How to compute the gradient of gradient if I have two models?

WeiQin-C · September 1, 2020, 6:20am

Hi, I am working on a problem where I have two models, namely a Teacher model (A) and a student model (B).

Phase 1

The Teacher network is used to generate pseudo-labels for a set of unlabelled train set X1. The pseudo-labels are used as ground truth to train the student network. The student network is updated based on the loss computed using the prediction from student network and the pseudo-labels.

Phase 2

Given labelled train set, (X2, Y2), we use the updated student model B2 and perform forward propagation. Then a loss is computed between the prediction from B2 and Y2. Rather than updating the student network again, now I would like to update the Teacher model A. In other words, I would like to compute the gradient of loss in phase 2 w.r.t model A. However, in my implementation, when I do loss.backward() in phase 2, only the gradient w.r.t model B is computed. May I ask how I can compute the gradient w.r.t model A???

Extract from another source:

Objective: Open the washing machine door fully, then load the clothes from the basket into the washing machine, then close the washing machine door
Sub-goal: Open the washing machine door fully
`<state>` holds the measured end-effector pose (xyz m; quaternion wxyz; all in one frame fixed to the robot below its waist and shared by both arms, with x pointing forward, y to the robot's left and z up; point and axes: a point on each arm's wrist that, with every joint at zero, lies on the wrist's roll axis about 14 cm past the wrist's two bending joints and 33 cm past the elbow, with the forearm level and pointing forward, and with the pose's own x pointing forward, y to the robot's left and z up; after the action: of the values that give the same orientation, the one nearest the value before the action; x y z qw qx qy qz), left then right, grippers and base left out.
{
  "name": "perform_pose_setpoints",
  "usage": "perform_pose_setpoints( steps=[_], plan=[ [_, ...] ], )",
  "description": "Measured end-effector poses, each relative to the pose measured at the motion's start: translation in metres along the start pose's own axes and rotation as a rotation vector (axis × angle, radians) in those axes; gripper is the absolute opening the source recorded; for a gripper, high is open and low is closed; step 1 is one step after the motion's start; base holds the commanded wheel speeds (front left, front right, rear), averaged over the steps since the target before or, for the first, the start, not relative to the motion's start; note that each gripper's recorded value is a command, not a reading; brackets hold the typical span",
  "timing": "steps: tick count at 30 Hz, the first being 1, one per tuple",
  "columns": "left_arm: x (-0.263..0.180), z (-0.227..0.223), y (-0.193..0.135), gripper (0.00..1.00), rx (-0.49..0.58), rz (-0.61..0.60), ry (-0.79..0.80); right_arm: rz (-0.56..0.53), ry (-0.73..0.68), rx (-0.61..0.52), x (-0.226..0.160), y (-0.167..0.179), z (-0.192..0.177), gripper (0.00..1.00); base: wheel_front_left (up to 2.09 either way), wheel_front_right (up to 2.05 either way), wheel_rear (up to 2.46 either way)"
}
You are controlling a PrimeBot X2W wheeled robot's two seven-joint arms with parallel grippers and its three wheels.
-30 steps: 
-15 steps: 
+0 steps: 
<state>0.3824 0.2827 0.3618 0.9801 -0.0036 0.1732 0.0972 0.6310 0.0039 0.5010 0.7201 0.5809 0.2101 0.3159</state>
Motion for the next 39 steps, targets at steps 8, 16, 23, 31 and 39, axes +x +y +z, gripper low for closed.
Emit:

Below is a much more detailed explanation and I have also pasted my code at the very end.

Given a set of inputs, X1,

Y_A1 = A(X1)
Y_B1 = B(X1)
loss1 = crossEntropy(Y_A1, Y_B1)
loss1.backward()

By calling loss1.backward() will computes the gradient of loss1 w.r.t all the parameters in A and B. Then to update only model B,

optimB.step() 
B -> B2

is called, where optimB can be something like

optimB = torch.optim.SGD(B.parameters(), lr=0.01)

Then, given another set of input X2, and labels Y2

Y_B2 = B2(X2)
loss2 = crossEntropy(Y_B2, Y2)
loss2.backward()

I was under the assumption that by calling loss2.backward(), gradient w.r.t. to parameters in model A will also be computed (second order derivative of loss1 w.r.t model A) because

Y_B2 = B2(X2)
B2 = B - lr * dloss1/dB

To update A -> A2
A2 = A - lr * dloss2/dA
A2 = A - lr * d(crossEntropy(Y_B2, Y2))/dA
A2 = A - lr * d(crossEntropy(B2(X2), Y2))/dA

Therefore, in order to update A we need to compute d(dloss1/db)/dA. However, in my implementation, when I called loss2.backward(), only gradient of dloss2/dB is computed.

I have pasted my code below:

X1 = torch.randn(5,2, dtype=torch.float32)
X2 = torch.randn(5,2, dtype=torch.float32)
Y2 = torch.randint(0,2, (5,1), dtype=torch.float32)

# define linear model
class linearModel(nn.Module):
    def __init__(self):
        super(linearModel, self).__init__()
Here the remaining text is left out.